**EXERCISE OBJECTIVE**
Output the whole listing with nothing altered.

**INFORMATION SUPPLIED**
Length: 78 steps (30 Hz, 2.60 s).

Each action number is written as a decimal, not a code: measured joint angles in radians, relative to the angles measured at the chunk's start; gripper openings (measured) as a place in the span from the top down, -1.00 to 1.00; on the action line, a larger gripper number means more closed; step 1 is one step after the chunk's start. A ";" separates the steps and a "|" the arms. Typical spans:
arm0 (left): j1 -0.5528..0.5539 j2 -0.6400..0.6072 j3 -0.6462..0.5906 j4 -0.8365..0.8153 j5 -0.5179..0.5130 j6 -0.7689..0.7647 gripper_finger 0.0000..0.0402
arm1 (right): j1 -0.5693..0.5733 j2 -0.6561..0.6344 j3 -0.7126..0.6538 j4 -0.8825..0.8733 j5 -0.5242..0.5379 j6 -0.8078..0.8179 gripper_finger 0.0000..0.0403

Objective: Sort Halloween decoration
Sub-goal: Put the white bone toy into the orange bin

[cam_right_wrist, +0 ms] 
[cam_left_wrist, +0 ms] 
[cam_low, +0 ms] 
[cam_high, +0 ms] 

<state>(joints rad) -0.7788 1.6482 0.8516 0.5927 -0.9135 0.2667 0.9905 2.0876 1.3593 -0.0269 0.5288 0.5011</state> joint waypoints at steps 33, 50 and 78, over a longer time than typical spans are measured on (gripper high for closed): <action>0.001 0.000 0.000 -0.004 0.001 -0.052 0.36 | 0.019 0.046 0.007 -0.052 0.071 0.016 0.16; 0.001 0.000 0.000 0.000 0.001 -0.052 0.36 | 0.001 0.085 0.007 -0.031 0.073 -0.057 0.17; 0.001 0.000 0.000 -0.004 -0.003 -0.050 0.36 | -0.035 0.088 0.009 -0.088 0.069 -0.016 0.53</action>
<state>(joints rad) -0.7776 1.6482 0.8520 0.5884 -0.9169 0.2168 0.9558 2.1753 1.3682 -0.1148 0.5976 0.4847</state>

**YOUR RESPONSE**
Length: 78 steps (30 Hz, 2.60 s).

Each action number is written as a decimal, not a code: measured joint angles in radians, relative to the angles measured at the chunk's start; gripper openings (measured) as a place in the span from the top down, -1.00 to 1.00; on the action line, a larger gripper number means more closed; step 1 is one step after the chunk's start. A ";" separates the steps and a "|" the arms. Typical spans:
arm0 (left): j1 -0.5528..0.5539 j2 -0.6400..0.6072 j3 -0.6462..0.5906 j4 -0.8365..0.8153 j5 -0.5179..0.5130 j6 -0.7689..0.7647 gripper_finger 0.0000..0.0402
arm1 (right): j1 -0.5693..0.5733 j2 -0.6561..0.6344 j3 -0.7126..0.6538 j4 -0.8825..0.8733 j5 -0.5242..0.5379 j6 -0.8078..0.8179 gripper_finger 0.0000..0.0403

Objective: Sort Halloween decoration
Sub-goal: Put the white bone toy into the orange bin

[cam_right_wrist, +0 ms] 
[cam_left_wrist, +0 ms] 
[cam_low, +0 ms] 
[cam_high, +0 ms] 

<state>(joints rad) -0.7788 1.6482 0.8516 0.5927 -0.9135 0.2667 0.9905 2.0876 1.3593 -0.0269 0.5288 0.5011</state> joint waypoints at steps 33, 50 and 78, over a longer time than typical spans are measured on (gripper high for closed): <action>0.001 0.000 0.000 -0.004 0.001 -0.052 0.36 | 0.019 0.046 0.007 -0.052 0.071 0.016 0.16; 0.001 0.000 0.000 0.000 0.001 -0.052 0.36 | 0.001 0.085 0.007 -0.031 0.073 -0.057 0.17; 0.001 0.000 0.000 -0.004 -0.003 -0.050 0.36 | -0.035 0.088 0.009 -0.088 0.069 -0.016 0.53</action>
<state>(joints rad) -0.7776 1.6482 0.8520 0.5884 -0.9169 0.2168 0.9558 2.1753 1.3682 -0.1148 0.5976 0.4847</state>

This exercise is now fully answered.